Poisoned Kremlin critic detained after Moscow arrival
MOSCOW — Russian opposition leader Alexei Navalny was arrested Sunday at a Moscow airport as he tried to enter the country from Germany, where he had spent five months recovering from nerve agent poisoning that he blames on the Kremlin.
Navalny’s detention at passport control in Moscow’s Sheremetyevo airport was widely expected because Russia’s prisons service said he had violated parole terms from a suspended sentence on a 2014 embezzlement conviction.
The prisons service said he would be held in custody until a court rules on his case. No date for a court appearance was immediately announced. The service earlier said it would seek to have Navalny serve his 3½-year sentence behind bars.

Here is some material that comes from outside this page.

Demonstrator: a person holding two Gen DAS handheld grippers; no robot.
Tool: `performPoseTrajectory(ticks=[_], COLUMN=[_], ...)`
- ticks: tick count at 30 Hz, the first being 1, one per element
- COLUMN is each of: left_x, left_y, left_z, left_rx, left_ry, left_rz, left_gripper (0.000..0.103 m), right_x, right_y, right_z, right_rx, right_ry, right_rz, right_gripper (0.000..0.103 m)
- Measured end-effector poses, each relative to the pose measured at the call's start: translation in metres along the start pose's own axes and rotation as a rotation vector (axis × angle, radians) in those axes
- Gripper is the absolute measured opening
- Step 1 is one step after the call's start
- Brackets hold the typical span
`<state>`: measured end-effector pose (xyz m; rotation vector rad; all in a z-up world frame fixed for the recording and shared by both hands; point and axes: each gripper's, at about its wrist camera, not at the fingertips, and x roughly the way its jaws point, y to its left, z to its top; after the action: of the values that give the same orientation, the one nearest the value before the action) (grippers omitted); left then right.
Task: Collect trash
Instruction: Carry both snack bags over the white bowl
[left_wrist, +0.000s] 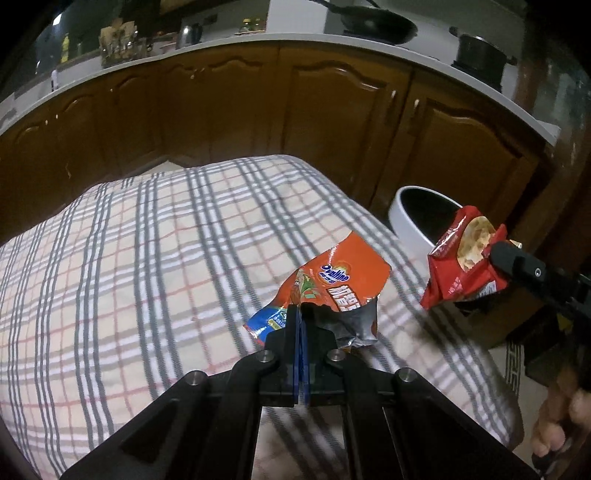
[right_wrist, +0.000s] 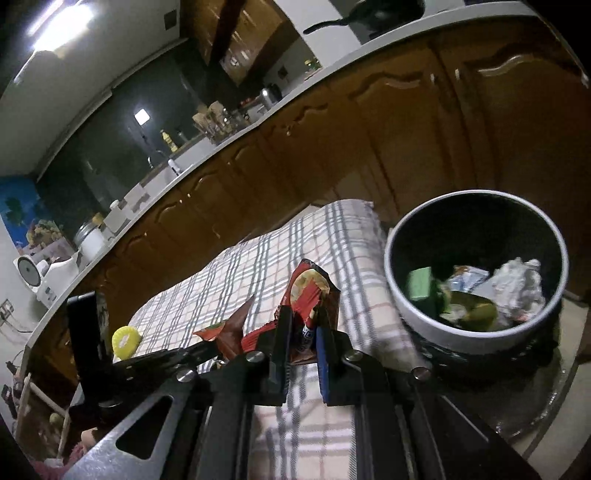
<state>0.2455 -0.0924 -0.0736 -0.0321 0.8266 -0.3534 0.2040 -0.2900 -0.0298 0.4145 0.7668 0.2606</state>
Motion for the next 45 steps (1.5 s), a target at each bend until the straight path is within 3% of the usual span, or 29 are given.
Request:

Navalny, 44, who is President Vladimir Putin’s most prominent and determined foe, brushed off concerns about arrest as he boarded the plane in Berlin.
“It’s impossible. I’m an innocent man,” he said.
Navalny decided to leave Berlin of his own free will.
President-elect Joe Biden’s pick for national security adviser, Jake Sullivan, said in a tweet, “Mr. Navalny should be immediately released, and the perpetrators of the outrageous attack on his life must be held accountable.”
The outgoing U.S. secretary of state, Mike Pompeo, said the U.S. “strongly condemns” the decision to arrest Navalny and called his detention “the latest in a series of attempts to silence Navalny and other opposition figures and independent voices who are critical of Russian authorities.”